Page 1: Introduction
In order to make judgements about business activities, individuals require information. Accounting acts as an information system by processing business data so that interested parties can be provided with the means to understand how an organisation is performing.
This case study is intended to provide an understanding of the accounting process and how accounting information meets the needs and requirements of many different groups of people.
Shareholders delegate the day-to-day running of the business to the directors. Every year, the directors are required by law to report to the shareholders; they do this through publishing financial statements. The accounts of limited companies must be audited by a firm who are registered auditors. One of the largest auditors in the UK is KPMG. KPMG has 32 offices throughout Great Britain and over 800 offices world-wide. It is a global advisory firm whose purpose is to turn knowledge into value for the benefit of its clients, its people and its communities.
The role of the auditor
Auditors are firms of accountants who hold a watching brief on behalf of the owners of the company (the shareholders). Auditors are appointed by shareholders, since they require an independent opinion on accounts. The directors of the company prepare and sign the accounts. It is the auditors’ job to certify that these accounts present a true and fair view of the company’s profits and financial position, or to point out any failings where they do not. The principal function of the audit is to add credibility to the accounts published by the directors of a company.
Duties and responsibilities
The principal duty of the auditor is to report on the accounts prepared by the directors. The auditor will do this by issuing a short statement to say whether the accounts give a ‘true and fair view’ of the company’s profit or loss for the year and of its financial position at the end of the year. The auditor also gives his opinion on whether the accounts have been prepared in accordance with the provisions of the Companies Acts.
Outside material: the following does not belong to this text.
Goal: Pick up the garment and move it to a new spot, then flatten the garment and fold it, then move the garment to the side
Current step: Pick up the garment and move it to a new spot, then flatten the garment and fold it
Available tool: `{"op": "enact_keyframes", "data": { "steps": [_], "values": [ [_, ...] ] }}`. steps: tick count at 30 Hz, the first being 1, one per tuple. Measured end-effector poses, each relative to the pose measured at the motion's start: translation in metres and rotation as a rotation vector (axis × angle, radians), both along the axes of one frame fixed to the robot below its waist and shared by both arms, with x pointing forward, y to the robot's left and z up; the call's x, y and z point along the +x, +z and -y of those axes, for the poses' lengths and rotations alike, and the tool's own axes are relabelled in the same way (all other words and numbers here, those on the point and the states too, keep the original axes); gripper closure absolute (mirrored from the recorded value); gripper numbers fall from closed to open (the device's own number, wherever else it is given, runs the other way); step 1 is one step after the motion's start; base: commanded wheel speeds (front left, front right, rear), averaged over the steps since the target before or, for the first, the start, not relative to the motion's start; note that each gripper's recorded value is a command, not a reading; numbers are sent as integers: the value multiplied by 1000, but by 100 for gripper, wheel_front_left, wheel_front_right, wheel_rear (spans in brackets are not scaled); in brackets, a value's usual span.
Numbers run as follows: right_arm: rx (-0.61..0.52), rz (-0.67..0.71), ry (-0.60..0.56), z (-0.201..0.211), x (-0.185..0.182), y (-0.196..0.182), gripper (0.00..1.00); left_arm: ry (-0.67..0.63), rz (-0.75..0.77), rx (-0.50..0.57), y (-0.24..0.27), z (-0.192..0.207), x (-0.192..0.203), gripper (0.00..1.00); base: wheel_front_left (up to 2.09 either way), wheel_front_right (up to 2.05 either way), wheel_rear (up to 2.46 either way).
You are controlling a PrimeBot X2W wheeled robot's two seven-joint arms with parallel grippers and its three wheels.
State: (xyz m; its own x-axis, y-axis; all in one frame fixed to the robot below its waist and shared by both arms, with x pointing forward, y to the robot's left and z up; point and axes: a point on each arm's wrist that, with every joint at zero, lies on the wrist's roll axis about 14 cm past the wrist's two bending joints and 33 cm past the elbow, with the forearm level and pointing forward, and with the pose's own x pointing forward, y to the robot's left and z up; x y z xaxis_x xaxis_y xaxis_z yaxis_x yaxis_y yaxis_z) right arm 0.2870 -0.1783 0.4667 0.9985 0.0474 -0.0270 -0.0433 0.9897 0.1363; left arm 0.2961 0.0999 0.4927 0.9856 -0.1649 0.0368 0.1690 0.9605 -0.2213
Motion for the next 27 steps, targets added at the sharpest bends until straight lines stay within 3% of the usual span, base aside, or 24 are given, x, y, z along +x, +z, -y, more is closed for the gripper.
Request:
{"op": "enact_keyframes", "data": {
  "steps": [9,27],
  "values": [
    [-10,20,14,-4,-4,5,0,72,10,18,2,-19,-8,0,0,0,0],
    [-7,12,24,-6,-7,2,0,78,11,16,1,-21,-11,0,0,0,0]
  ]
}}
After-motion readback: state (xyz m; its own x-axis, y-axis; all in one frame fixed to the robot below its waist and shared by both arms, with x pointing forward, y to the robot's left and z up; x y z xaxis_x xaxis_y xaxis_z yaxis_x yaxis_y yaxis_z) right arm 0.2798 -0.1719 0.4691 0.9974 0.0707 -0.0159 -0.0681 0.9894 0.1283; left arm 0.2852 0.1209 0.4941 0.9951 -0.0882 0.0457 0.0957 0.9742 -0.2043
The words ‘true and fair’ reflect the fact that accountancy is not an exact science and that there may be a number of different ways in which to present broadly similar information. The phrase conveys the idea that the accounts have been honestly prepared to reflect the true trading position and are not misleading to readers. In addition to his basic reporting role, the auditor is required by law to consider whether the company has kept its books in a satisfactory way (‘proper accounting records’), and certain other matters.